1. What other tools and accessories do I need so that the nitro powered Vehicle will run? ans.
2. Prior to running what must I do? ans.
3. My car will not start when I pull the starter cord. ans.
4. My car starts but I cannot keep it running. ans.
5. My pull cord is stuck and will not pull. ans.
6. Nitro engine break in procedure. ans.
1. What other tools and accessories do I need to enable my nitro powered vehicle to run?
You will need 12xAA batteries. 8xAA for the radio control transmitter and 4xAA for the car servos. You will also need Nitro Fuel, we recommend 10-20% Nitro and this can be purchased from most local hobby shops. Lastly you will need a Glow Plug Igniter since it is a necessity, which normally retails for $29.99! This can be purchased at time of checkout or at any hobby store.
2. Prior to running the vehicle, are there any preperations that I must do?

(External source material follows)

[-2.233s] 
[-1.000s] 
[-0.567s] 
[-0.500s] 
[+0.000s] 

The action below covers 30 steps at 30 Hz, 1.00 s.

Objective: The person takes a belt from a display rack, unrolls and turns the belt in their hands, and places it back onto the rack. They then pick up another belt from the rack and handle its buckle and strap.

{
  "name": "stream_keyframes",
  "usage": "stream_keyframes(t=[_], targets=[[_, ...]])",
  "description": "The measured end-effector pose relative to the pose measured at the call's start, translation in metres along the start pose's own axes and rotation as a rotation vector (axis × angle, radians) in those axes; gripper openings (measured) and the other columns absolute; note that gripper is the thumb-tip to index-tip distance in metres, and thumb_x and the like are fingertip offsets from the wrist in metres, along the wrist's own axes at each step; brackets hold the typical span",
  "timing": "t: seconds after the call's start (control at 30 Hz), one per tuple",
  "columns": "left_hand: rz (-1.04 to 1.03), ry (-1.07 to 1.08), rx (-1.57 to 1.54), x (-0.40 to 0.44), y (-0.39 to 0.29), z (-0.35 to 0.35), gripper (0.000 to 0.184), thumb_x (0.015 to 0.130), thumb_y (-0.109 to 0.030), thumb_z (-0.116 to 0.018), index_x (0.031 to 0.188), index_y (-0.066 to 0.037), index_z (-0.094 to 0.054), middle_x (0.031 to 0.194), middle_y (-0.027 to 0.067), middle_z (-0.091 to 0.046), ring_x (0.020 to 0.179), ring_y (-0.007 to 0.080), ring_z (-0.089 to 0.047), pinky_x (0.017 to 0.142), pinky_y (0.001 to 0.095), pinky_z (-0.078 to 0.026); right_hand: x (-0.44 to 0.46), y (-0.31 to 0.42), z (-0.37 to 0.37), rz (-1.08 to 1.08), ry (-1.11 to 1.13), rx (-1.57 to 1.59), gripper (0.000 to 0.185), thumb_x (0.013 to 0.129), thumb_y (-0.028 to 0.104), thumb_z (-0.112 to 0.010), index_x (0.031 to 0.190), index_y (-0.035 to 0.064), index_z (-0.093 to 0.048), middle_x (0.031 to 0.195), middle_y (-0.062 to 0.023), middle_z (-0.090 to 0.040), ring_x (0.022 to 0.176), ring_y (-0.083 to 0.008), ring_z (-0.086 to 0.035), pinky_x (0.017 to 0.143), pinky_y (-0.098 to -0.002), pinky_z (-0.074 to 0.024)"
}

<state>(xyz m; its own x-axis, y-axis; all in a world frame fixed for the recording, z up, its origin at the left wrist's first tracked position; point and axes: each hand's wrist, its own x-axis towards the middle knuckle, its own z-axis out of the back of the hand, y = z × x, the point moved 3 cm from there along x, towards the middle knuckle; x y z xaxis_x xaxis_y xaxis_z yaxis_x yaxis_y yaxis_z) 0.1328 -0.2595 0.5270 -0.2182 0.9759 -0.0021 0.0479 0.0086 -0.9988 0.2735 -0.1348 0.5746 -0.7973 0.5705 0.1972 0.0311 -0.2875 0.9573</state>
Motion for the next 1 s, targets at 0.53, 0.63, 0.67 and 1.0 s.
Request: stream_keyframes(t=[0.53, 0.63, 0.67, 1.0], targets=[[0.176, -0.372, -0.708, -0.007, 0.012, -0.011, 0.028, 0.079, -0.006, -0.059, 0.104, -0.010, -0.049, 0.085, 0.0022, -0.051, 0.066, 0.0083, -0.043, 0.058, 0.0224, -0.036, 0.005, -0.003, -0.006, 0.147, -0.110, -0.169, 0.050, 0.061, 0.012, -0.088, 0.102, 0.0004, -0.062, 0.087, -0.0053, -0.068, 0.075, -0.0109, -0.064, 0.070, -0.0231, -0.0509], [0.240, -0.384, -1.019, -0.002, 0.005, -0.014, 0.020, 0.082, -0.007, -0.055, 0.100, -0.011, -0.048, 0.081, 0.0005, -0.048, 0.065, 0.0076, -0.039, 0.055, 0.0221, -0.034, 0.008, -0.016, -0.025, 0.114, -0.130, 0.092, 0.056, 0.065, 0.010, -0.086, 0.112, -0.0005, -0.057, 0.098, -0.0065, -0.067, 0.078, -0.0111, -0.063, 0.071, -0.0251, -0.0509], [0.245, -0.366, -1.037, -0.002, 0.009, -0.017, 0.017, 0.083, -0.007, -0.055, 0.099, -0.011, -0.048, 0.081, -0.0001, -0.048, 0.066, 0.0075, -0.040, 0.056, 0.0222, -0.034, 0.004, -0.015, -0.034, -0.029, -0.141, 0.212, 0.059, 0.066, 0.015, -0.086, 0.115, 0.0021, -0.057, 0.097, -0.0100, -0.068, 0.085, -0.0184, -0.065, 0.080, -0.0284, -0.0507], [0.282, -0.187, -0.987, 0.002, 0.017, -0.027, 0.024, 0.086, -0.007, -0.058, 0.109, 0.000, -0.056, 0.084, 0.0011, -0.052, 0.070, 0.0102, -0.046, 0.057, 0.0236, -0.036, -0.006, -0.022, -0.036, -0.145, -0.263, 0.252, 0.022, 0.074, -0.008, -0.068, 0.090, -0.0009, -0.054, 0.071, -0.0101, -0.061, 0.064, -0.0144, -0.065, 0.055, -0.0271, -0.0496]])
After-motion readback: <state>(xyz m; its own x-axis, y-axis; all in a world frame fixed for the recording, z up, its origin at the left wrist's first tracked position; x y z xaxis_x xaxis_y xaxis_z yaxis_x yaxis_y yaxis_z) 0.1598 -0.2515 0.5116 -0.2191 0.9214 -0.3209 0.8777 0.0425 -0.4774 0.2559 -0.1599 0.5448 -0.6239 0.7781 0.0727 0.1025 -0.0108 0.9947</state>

There are a few things everyone must do prior to starting the first time.
1. Air Filter Oil should be used on your air filter. This will prevent dust and dirt from reaching and damaging your engine. Air filter oil can be purchased from any hobby shop.
2. Fresh batteries; this is important, due to problems and symptoms that can be caused by weak batteries.
3. Fully charge Glow Plug Igniter.
4. Prime the fuel line. See below.
5. Find an open area.
3. My car will not start when I pull the starter cord, how can i fix this?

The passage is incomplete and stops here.